The role of the CFO has undergone a profound transformation due to the economic situation in recent years. Companies have imposed changes in their internal organization to obtain the maximum financial performance and optimize profits. Thus was born a new CFO profile with a transversal presence in all areas of the company.
Traditionally, the CFO or financial director has been the person in charge of ensuring the financial prosperity of an organization. An executive who, apart from keeping budget control, designs and implements strategies to get the most out of a company’s resources. However, in a world like this, increasingly globalized and changing, the CFO has become a strategic piece with new roles and tasks that must not only improve the quality of financial protocols, but must also be aware of the market trends in an increasingly competitive context.
The major concerns of CFOs center on three aspects: the effects of the pandemic on the international economic slowdown, the possibility of outbreaks and the impact on the financial situation of their own companies. Other aspects such as the disruption of their supply chains (17%) or the ability to have their employees work in a hybrid model of face-to-face work and telework (16%) are no longer among the aspects that take away their sleep and that they were during the crudest stage of the crisis.

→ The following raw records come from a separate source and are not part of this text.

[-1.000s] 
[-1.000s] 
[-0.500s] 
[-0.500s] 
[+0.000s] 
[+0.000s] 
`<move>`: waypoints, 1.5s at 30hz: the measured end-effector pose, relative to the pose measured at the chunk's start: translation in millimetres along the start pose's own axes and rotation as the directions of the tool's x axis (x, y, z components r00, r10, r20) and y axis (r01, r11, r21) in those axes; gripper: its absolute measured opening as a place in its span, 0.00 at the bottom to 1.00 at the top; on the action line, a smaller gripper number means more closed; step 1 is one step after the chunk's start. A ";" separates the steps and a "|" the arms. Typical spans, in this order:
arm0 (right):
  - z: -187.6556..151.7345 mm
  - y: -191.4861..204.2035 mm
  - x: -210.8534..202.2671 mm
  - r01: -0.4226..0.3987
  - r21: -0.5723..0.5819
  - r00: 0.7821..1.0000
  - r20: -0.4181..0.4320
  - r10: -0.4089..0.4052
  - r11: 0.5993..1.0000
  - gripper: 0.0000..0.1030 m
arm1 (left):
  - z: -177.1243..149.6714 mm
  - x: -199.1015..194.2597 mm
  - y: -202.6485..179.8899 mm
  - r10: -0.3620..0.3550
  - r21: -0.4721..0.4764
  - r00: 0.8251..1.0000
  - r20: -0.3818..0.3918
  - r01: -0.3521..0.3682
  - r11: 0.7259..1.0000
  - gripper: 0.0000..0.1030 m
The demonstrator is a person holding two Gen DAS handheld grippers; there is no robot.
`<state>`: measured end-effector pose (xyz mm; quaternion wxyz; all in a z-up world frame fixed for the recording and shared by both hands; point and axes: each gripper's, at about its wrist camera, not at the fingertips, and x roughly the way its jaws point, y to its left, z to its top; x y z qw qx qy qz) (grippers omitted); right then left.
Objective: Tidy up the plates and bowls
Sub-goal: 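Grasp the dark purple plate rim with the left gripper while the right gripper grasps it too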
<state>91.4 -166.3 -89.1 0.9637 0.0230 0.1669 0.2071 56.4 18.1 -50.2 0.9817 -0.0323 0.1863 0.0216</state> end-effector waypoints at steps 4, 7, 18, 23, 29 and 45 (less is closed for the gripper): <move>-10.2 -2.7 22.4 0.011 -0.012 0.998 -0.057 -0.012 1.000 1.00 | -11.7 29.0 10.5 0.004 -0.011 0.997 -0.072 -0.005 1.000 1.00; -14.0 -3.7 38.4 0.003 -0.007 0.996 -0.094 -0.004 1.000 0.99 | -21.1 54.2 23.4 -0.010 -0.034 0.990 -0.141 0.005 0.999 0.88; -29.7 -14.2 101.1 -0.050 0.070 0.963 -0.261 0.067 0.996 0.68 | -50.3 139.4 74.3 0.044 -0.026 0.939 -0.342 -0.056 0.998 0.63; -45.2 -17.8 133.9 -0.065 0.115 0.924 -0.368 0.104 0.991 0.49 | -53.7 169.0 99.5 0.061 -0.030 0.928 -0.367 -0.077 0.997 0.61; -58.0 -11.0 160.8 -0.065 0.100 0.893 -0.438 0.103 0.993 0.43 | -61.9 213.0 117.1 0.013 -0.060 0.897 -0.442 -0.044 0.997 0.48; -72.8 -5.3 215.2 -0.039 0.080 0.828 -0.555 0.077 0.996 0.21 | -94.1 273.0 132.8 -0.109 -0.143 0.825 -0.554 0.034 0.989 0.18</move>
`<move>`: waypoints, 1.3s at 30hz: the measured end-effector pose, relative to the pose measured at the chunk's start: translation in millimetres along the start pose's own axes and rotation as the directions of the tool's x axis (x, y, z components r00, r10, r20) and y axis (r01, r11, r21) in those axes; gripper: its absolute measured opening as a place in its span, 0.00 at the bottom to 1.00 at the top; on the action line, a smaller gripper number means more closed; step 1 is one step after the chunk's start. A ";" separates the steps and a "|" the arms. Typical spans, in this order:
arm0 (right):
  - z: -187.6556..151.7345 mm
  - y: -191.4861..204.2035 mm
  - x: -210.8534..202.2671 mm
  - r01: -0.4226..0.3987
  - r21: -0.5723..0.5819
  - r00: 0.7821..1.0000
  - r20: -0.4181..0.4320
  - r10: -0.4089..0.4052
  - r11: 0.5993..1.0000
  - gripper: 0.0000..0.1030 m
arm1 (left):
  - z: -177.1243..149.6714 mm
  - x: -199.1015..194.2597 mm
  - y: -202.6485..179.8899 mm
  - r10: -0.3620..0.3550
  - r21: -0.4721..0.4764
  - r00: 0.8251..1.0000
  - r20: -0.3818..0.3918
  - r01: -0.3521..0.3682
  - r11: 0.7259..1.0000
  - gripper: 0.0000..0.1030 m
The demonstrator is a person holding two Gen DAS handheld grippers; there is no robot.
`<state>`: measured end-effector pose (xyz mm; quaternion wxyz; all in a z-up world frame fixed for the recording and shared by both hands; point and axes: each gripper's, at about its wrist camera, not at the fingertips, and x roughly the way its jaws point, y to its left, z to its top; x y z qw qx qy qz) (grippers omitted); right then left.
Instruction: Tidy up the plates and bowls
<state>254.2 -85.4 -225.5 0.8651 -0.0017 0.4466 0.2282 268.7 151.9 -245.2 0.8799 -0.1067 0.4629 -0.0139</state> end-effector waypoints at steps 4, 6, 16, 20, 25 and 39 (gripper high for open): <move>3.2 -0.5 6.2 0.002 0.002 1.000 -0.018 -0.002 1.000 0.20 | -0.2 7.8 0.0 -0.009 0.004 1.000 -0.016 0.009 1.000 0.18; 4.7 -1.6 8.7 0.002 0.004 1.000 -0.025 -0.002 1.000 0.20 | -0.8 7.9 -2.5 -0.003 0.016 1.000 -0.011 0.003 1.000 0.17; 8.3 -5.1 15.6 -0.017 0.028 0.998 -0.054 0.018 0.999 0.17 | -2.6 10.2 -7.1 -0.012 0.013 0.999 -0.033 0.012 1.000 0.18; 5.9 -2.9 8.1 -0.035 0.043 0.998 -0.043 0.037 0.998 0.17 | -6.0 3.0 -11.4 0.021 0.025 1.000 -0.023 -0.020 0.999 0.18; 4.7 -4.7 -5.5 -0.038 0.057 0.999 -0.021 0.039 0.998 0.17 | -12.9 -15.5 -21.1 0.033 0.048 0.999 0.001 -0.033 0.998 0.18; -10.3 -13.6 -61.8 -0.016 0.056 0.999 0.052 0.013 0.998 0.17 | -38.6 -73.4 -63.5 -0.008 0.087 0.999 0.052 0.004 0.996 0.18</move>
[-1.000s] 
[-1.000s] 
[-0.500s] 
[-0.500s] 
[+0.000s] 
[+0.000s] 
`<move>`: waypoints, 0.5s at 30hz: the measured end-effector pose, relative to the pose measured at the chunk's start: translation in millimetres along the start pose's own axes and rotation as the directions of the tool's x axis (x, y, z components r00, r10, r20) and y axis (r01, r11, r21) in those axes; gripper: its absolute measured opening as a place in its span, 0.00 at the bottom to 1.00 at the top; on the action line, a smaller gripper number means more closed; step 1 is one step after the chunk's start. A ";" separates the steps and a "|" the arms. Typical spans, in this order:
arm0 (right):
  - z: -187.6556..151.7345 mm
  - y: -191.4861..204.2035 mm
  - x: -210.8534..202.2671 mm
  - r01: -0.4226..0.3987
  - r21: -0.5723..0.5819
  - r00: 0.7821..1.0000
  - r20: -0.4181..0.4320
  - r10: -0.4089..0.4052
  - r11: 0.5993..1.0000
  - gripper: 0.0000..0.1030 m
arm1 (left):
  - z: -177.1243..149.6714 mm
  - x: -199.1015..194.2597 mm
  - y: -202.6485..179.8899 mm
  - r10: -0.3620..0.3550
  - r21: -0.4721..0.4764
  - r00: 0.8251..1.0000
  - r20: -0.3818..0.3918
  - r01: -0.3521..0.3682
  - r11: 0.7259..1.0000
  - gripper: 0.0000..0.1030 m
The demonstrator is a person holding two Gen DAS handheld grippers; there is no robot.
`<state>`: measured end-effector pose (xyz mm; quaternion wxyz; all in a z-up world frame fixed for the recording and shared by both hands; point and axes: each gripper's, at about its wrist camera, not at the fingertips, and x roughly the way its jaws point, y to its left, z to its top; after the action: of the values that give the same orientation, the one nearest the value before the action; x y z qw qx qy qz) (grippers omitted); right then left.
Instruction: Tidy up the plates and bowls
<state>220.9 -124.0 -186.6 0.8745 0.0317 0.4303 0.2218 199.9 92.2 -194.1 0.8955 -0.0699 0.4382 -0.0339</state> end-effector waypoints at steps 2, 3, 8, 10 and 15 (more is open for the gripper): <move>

His responsibilities include obtaining relevant data to carry out deep and rigorous analyzes that provide a strategic vision of the company and its environment. Therefore, it plays a fundamental role when interpreting complex financial information that facilitates intelligent decision – making.
CFO: strategist in his day to day
The current business situation is characterized by extreme complexity in which various factors come together: legislative changes, internationalization, distrust of consumers, weak markets … In this context, the virtual CFO India needs to develop new skills that favor efficiency and the transparency in their daily work.
Defining an appropriate business strategy requires having the right resources, including technology. Therefore, one of its main functions will be to choose the tools that meet the needs of the financial area. It is not about turning the CFO into a technologist but about providing them with tools to obtain useful data in an agile way.
With predictive analytics, companies can transform the finance function through big data. This will allow, for example, detecting and anticipating possible risks for the company and to take measures before they occur or to develop models of market behavior in certain situations.
CFO: transparent in your communication
Customers, investors, employees and partners are increasingly demanding a more transparent handling of financial information. Gone are the days when the CFO’s responsibility was limited to delivering company results.
Today, you also have to be able to communicate the value and integrity of the company. That is why communication has become an essential element in the finance department’s strategy. To meet the challenge, technology can become the CEO’s great ally. Filing income tax return in USA becomes easier with a CFO India.
Business intelligence tools add value by providing consistent, up-to-date and well-structured data to accurately report on the company’s situation. In addition, they convert this data into relevant information to decide where to invest or the best way to obtain financing.